GÜNDEM - 01 Temmuz 2016 Cuma 12:01

Sosyolog İsmail Öz: “Bu coğrafya için tarihteki hiçbir dönem bugünden daha güvenli değildi”

A
A
A
Sosyolog İsmail Öz: “Bu coğrafya için tarihteki hiçbir dönem bugünden daha güvenli değildi”

Sosyolog İsmail Öz, Atatürk Havalimanı’nda gerçekleşen terör saldırısı sonrası toplumda oluşabilecek panik ve güvensizlik hissine karşı “Bin yıllık tarihimizle bu ülkeyi kendimize vatan yapmışız. Hiçbir dönem bu günlerden daha fazla güvenli değildi. Bu coğrafya her zaman korunması zor bir coğrafya olmuştur. Bizlere düşen tetikte olup gördüğümüz her şüpheli olayı güvenlik güçlerine bildirerek onlara yardımcı olmaktır. Ama bu tetikte olma eylemi kesinlikle ‘paranoya’ olarak algılanmamalıdır” dedi.

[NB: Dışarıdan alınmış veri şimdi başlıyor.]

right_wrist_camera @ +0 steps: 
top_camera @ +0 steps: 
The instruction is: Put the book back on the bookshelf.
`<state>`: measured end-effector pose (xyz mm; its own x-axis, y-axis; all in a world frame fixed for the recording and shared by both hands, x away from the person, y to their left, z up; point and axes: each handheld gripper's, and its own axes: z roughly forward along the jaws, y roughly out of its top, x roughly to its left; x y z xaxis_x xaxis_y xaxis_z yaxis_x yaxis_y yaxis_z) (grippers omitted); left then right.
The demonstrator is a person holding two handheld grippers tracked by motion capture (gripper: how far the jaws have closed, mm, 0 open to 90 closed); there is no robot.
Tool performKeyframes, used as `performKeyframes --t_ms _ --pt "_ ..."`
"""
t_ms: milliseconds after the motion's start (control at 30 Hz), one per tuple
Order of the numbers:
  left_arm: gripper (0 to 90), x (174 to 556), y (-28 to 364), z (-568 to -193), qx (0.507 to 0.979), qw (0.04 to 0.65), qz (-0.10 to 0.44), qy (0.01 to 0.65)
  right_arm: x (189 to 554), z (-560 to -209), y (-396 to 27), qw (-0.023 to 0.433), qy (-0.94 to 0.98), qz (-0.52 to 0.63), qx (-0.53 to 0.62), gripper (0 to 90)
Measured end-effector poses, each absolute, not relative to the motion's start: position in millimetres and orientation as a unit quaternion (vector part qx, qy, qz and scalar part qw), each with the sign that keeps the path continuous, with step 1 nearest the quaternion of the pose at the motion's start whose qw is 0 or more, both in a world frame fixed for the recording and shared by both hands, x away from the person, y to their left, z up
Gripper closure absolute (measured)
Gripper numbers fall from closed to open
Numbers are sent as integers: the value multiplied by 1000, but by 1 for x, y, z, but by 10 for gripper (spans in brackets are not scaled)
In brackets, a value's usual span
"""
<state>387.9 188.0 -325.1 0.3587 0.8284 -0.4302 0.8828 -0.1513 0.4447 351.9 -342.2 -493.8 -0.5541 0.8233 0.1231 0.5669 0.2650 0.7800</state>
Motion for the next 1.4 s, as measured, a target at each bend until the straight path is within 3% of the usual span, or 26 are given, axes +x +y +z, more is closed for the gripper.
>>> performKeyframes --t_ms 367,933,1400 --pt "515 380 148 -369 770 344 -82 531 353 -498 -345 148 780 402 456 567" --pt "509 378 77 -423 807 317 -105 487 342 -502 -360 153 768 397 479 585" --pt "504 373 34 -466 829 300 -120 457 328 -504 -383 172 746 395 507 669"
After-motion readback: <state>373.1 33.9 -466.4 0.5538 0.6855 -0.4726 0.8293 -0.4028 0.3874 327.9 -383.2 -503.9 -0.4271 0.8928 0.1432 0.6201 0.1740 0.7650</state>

 Atatürk Havalimanı’nda gerçekleşen terör saldırısının ardından açıklamalarda bulunan Sosyolog İsmail Öz, “Yaşanan acılar hepimizin acısıdır. İçinde bulunduğumuz günler yüreklerimizde hüzünler bırakarak geçip gidiyor. Fakat her şeye rağmen yaşamak, ayakta kalmak ve normal hayatımızı sürdürmek durumundayız. Bin yıllık tarihimizle bu ülkeyi kendimize vatan yapmışız. Hiçbir dönem bu günlerden daha fazla ya da daha az güvenli değildi. Bu coğrafya her zaman korunması zor bir coğrafya olmuştur. Bizlere düşen tetikte olup gördüğümüz her şüpheli olayı güvenlik güçlerine bildirerek onlara yardımcı olmaktır. Ama bu tetikte olma eylemi kesinlikle ‘paranoya’ olarak algılanmamalıdır. Paranoya oluşursa ve insanlar gündelik rutinlerine devam etmezlerse işte o zaman Allah korusun teröristlere istedikleri tabloyu çizmiş oluruz ve güzel ülkemizi Irak gibi Suriye gibi bir noktaya taşırız ve kendimizi şiddete teslim etmiş oluruz” diye konuştu.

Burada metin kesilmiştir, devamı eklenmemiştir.